First, researchers Gregg Colburn and Clayton Page Aldern found that people sleeping on the street are only a subset of the unhoused, accounting for 30 percent of the homeless cases in King County, while the chronic unsheltered population make up less than 17 percent of total cases. They also found that chronic homelessness is both a cause and consequence of drug use and mental health issues.
One of the biggest contributors to homelessness, Colburn and Aldern find, is the lack of affordable housing combined with high interest rates that drive down availability.
Cities with higher rents and lower rental-vacancy rates (i.e., tighter housing markets) see higher per capita rates of homelessness.Colburn & Aldern, “Homelessness is a Housing Problem”
On a personal note, I recently commented to a realtor that I didn’t feel that sorry for people complaining about current interest rates at, say, 7%. When I bought my condo, interest rates were hovering around 12%. We got it for 11%. The realtor gently reminded me that my condo cost $89,000 in 1980. The current price of a comparable dwelling is considerably more than that. There would be, in fact, a significant difference in monthly payments. I stand corrected.
See The Trade Off?
Tackling the sex trade surfaces a different set of problems. Decades ago sex work was centered in brothels. Cities didn’t like that (See? Doesn’t that sound familiar?), so they shut down the brothels. Which, of course, forced sex work into the streets. But with that came a sociological shift. No longer were madams at the center of sex work. The pimps took over.
“It’s always made me so angry that these guys are buying expensive cars and jewelry and things like that — and are playing video games all day — while screaming at you while you’re the one out on the street, in the cold. He’s still the one in control, and it’s infuriating.”SPD Undercover Vice Detective
The other, not so hidden secret of the sex trade is that youth is an ever precious commodity. Everywhere you go, young sex workers are more the rule than the exception. I vividly remember the teen in Chañaral, Chile, soliciting along the Pan American highway in roller skates. It was a “what the hell” moment, but it’s nothing new.

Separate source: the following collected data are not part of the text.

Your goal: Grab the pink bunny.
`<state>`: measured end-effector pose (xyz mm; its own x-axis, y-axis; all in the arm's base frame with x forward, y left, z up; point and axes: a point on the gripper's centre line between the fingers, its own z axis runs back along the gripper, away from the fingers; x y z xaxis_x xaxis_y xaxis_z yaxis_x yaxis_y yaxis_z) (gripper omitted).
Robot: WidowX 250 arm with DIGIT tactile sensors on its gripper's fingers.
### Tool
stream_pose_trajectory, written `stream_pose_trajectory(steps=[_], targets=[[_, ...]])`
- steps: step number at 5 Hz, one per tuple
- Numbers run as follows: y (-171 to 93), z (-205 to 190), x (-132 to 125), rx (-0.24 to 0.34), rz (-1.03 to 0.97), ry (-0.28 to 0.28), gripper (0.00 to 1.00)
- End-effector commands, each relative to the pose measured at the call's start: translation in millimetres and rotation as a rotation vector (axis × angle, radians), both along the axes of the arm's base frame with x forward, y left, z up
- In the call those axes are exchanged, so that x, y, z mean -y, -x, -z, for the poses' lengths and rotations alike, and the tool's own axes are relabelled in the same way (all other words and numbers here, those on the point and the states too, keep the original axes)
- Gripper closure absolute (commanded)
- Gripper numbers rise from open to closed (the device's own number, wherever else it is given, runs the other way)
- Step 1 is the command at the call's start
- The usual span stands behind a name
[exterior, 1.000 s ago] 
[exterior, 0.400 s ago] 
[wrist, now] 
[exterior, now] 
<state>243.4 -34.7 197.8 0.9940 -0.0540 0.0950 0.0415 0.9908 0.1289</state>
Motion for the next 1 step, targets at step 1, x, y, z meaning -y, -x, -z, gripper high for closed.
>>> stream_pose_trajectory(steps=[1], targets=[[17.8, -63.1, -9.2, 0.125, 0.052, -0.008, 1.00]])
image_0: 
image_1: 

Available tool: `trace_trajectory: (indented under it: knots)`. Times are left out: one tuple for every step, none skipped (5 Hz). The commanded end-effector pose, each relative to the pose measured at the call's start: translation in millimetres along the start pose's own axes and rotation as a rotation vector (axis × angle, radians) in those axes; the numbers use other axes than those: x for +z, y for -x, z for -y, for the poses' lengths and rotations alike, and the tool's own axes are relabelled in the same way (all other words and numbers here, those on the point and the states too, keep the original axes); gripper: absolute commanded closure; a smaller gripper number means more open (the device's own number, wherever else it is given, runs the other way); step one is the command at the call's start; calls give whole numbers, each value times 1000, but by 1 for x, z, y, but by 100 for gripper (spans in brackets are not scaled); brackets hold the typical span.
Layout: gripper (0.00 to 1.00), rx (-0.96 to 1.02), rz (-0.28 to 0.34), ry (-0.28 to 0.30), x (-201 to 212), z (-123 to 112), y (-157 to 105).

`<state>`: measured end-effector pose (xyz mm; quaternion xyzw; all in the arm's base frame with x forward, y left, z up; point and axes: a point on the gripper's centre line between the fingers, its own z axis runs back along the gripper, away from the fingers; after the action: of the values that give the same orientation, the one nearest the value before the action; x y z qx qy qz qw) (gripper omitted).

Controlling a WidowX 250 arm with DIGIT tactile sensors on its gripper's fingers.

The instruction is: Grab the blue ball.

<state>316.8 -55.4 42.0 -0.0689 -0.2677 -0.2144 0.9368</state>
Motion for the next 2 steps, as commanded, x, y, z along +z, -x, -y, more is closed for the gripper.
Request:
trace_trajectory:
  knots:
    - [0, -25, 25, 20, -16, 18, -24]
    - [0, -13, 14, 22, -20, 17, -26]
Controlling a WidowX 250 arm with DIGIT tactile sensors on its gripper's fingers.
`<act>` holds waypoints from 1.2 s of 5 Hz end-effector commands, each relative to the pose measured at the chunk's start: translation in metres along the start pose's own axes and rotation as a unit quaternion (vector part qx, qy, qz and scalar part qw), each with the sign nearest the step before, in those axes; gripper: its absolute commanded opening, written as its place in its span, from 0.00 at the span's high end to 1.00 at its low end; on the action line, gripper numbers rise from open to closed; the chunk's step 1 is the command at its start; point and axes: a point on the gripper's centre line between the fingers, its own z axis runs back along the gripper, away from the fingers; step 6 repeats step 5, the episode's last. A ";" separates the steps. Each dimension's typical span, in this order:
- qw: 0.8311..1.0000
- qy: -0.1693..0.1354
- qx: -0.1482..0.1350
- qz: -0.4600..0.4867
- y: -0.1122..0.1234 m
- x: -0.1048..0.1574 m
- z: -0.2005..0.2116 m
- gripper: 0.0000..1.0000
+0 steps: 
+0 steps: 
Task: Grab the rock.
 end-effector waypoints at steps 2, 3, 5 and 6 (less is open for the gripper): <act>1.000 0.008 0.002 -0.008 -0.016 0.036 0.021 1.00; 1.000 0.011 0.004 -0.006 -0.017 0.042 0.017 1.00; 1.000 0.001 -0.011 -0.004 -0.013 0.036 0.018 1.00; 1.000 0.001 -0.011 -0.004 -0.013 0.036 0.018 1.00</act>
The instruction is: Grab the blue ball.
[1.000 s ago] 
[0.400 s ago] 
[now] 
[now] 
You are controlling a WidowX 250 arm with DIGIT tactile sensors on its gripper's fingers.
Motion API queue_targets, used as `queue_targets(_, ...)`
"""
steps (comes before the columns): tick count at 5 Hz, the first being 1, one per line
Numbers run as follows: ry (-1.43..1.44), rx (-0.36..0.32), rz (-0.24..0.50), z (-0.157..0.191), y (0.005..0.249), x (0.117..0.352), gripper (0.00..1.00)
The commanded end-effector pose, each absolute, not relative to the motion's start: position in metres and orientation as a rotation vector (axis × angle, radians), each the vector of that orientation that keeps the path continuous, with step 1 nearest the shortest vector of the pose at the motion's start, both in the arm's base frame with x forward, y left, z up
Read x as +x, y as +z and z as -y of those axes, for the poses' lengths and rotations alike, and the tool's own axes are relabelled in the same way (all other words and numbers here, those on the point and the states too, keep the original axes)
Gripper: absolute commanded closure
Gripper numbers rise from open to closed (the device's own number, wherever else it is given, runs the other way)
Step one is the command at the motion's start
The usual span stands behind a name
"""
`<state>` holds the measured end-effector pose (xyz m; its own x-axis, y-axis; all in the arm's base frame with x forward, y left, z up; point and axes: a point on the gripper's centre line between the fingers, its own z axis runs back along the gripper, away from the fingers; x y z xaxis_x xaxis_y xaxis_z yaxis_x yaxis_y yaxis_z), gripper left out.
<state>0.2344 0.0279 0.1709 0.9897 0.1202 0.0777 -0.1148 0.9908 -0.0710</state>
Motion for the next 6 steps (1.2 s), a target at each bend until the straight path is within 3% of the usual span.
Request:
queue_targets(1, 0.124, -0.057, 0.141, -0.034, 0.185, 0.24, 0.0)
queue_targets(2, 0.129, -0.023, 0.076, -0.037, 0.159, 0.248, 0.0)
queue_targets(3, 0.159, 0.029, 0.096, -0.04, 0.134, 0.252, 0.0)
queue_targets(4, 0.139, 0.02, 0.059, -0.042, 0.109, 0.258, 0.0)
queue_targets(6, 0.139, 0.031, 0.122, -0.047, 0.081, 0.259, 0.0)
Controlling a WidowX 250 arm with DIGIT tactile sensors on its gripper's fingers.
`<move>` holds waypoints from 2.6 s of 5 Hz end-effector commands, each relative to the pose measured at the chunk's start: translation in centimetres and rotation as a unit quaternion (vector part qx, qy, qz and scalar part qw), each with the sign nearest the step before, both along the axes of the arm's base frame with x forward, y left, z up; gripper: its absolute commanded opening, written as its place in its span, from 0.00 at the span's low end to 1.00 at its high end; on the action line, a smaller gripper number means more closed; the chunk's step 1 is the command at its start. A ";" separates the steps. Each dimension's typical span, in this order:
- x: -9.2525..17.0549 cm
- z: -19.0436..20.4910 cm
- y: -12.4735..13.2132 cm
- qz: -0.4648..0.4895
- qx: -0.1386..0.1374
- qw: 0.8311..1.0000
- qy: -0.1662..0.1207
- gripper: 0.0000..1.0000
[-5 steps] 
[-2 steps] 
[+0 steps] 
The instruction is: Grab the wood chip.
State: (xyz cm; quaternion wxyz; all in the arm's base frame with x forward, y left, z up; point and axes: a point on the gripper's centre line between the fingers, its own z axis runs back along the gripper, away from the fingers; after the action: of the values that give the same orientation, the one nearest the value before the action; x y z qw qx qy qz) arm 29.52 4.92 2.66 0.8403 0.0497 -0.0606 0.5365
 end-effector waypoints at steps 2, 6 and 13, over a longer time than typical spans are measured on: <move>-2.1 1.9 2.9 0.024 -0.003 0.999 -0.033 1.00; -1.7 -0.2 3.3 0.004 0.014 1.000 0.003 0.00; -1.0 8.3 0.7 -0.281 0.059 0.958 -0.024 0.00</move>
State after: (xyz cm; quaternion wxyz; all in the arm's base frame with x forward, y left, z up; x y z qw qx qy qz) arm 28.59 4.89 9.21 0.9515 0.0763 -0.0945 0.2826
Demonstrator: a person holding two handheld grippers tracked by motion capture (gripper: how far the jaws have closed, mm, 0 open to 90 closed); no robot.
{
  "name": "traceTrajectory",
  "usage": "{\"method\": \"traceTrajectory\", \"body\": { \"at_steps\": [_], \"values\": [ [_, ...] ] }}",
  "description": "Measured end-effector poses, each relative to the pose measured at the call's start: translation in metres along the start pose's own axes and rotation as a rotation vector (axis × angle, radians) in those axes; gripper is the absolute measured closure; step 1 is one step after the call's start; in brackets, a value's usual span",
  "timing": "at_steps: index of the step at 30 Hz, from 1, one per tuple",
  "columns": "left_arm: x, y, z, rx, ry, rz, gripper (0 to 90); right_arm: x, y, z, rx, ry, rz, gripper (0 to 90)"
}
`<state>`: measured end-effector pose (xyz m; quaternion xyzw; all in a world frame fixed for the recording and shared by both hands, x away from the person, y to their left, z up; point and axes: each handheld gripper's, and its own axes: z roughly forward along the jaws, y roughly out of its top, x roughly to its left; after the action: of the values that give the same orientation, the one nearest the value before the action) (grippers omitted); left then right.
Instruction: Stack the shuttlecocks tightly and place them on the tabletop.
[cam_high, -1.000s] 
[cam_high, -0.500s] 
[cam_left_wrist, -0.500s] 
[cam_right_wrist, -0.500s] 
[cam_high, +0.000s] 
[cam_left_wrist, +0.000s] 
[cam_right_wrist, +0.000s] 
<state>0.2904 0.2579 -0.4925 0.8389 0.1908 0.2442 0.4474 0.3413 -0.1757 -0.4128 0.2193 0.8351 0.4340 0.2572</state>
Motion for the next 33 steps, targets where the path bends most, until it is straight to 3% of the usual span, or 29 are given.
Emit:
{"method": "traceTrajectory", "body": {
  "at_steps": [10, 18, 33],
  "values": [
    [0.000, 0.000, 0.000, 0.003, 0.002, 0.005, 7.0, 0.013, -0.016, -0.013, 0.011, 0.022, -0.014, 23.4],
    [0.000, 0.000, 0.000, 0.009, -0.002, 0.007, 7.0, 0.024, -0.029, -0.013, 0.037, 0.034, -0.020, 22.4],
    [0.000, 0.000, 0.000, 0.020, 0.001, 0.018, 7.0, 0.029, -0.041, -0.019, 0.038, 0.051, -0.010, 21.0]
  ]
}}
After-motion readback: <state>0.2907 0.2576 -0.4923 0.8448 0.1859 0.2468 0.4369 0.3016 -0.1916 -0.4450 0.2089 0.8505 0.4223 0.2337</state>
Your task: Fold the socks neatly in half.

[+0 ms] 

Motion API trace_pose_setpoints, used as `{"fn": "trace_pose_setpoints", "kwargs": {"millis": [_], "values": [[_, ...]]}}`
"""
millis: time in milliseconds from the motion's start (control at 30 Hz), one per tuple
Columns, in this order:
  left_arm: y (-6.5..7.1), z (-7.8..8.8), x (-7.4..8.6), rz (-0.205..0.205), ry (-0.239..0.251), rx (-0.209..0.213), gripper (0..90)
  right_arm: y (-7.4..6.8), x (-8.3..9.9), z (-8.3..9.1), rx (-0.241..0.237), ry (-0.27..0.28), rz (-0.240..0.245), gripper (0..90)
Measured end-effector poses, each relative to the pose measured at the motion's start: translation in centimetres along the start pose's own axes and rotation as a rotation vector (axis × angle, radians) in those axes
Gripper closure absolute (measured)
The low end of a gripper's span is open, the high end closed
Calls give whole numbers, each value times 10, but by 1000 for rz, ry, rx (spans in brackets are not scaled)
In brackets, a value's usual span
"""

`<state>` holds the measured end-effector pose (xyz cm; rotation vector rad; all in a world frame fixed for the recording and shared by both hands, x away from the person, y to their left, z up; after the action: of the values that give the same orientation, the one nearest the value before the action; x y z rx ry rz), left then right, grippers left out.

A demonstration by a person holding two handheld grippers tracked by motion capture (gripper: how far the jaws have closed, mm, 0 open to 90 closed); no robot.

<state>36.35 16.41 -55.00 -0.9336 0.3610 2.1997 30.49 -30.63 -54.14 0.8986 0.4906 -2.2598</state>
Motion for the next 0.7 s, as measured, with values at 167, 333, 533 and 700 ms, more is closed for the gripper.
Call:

During the 1900’s, a New York City survey found that 75% of prostitutes were between the ages of 15 and 25; three-eights of them were 20 and under. So those who decry trafficking are on the right track. Except… We also know that many teenaged sex workers end up on the street because they are runaways and castaways, who have no tangible skills and no viable means of support. The Washington State legislature has explicitly recognized this relationship:
“The legislature finds that juveniles involved in the commercial sex trade are sexually exploited and that they face extreme threats to their physical and emotional well-being. In order to help them break out of the isolation, fear, and danger of the commercial sex trade and to assist them in their recovery from the resulting mental and physical harm, [they need] the development of skills that will allow them to become independent and achieve long-term security” [2009 c 252 § 1.]
Sounds nice. In theory.
In practice, it’s more difficult to achieve. As my talks with former sex workers indicate, once these women enter “the life” and start playing “the game,” they have joined an alternate universe. They learn to hate the cops and trust their pimps. Society is able to “move them along” with impunity. To make it someone else’s problem. Which, of course, only means that “someone else’s” city will move them along as well. Hence, the capacity to deliver the services that might change a teenage sex worker’s direction in life… can go unused or unavailable. Or simply wasted.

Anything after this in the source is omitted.